Qwen3.5-2B
Qwen3.5-2B is a 2B dense multimodal model with 262K context, thinking mode, and native vision including video understanding. OCRBench 84.5, VideoMME 75.6. Apache 2.0 licensed.

Qwen3.5-2B is the compact reasoner in the Qwen 3.5 Small Series. At just 2 billion parameters, it delivers OCRBench at 84.5, VideoMME at 75.6, and MMLU-Pro at 66.5 in thinking mode - numbers that would have headlined a 7B model launch a year ago. It's natively multimodal, supports both thinking and non-thinking modes, and fits in roughly 4GB of VRAM.
TL;DR
- 2B dense multimodal model - text, images, and video natively, no adapter needed
- OCRBench 84.5 and VideoMME 75.6 outperform many previous-gen 7B models
- Thinking mode (MMLU-Pro 66.5, IFEval 78.6) and non-thinking mode (MMLU-Pro 55.3) both available
- 262K native context, 201 languages, multi-token prediction
- Apache 2.0 - runs on ~4GB VRAM at BF16, ~1.5GB at 4-bit
The 2B is the sweet spot for applications that need multimodal understanding on seriously constrained hardware. Laptop GPUs, Raspberry Pi-class devices with quantization, and mobile processors can all run this model. Having thinking mode at 2B means the model can tackle complex reasoning when needed and switch to fast non-thinking mode for simple tasks.
Key Specifications
| Specification | Details |
|---|---|
| Provider | Alibaba Cloud (Qwen) |
| Model Family | Qwen 3.5 |
| Architecture | Gated DeltaNet + Gated Attention (3:1 hybrid) |
| Total Parameters | 2B |
| Active Parameters | 2B (all - dense) |
| Layers | 24 |
| Hidden Dimension | 2,048 |
| FFN Intermediate Dimension | 6,144 |
| Attention Pattern | 6 x (3 x (Gated DeltaNet -> FFN) -> 1 x (Gated Attention -> FFN)) |
| Gated DeltaNet Heads | 16 for V, 16 for QK; Head Dim: 128 |
| Gated Attention Heads | 8 Q, 2 KV; Head Dim: 256; RoPE Dim: 64 |
| Context Window | 262,144 tokens (native) |
| Max Output | 65,536 tokens |
| Input Modalities | Text, Image, Video |
| Vocabulary | 248,320 tokens |
| Languages | 201 |
| Training | Multi-Token Prediction (MTP), strong-to-weak distillation |
| Thinking Mode | Supported (both thinking and non-thinking) |
| Release Date | March 2, 2026 |
| License | Apache 2.0 |
The 2B uses the shallower 24-layer stack (shared with the 0.8B) with the 6x repeating block pattern.

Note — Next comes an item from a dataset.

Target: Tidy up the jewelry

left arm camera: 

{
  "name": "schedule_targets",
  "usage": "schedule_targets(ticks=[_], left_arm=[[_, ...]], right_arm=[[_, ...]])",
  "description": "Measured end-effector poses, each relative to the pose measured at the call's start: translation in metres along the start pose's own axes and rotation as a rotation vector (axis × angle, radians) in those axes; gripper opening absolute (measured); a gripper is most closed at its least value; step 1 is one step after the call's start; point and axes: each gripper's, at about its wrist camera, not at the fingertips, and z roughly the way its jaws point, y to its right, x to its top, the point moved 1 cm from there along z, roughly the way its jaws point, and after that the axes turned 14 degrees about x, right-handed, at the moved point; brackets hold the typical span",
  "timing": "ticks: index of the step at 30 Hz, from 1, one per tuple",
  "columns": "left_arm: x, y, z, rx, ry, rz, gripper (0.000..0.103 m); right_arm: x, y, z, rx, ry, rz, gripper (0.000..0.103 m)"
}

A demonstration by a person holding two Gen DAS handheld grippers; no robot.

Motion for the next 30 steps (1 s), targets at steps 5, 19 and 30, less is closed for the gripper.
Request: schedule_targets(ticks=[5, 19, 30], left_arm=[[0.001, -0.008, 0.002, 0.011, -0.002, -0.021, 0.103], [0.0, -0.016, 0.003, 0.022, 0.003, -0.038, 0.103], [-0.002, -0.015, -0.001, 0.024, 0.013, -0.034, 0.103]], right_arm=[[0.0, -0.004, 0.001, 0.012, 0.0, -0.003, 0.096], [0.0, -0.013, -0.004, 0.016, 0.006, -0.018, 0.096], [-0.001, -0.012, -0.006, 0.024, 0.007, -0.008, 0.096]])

It has half the attention heads of the 9B/4B models (8 Q, 2 KV vs 16 Q, 4 KV) but maintains the same head dimensions and DeltaNet architecture.
Benchmark Performance
Language
| Benchmark | Qwen3.5-2B (Thinking) | Qwen3.5-2B (Non-Thinking) |
|---|---|---|
| MMLU-Pro | 66.5 | 55.3 |
| MMLU-Redux | 79.6 | 69.2 |
| C-Eval | 73.2 | 65.2 |
| SuperGPQA | 37.5 | 30.4 |
| IFEval | 78.6 | 61.2 |
Thinking mode provides a substantial boost across all benchmarks - 11 points on MMLU-Pro, 17 points on IFEval. This makes the thinking/non-thinking toggle a genuine architectural advantage: use thinking mode for complex tasks, non-thinking for latency-sensitive applications.
Vision-Language
| Benchmark | Qwen3.5-2B | Qwen3.5-0.8B | Qwen3.5-9B |
|---|---|---|---|
| MMMU | 64.2 | 49.0 | 78.4 |
| MathVista (mini) | 76.7 | 62.2 | 85.7 |
| RealWorldQA | 74.5 | 63.4 | 80.3 |
| MMBench (EN-DEV) | 83.3 | 69.9 | 90.1 |
| OCRBench | 84.5 | 74.5 | - |
| RefCOCO (avg) | 84.8 | 79.3 | - |
| VideoMME (w/sub) | 75.6 | 63.8 | 84.5 |
OCRBench at 84.5 stands out - the 2B handles document text extraction with accuracy that makes it viable for production OCR pipelines. RefCOCO at 84.8 (visual grounding) and VideoMME at 75.6 demonstrate genuine multimodal reasoning capability, not just image classification.
Key Capabilities
Thinking mode at 2B scale - The 2B is the smallest model in the series that supports thinking mode by default. This means a model running on 4GB of VRAM can perform step-by-step reasoning, pushing IFEval from 61.2 to 78.6. The thinking/non-thinking toggle allows developers to trade latency for quality on a per-request basis.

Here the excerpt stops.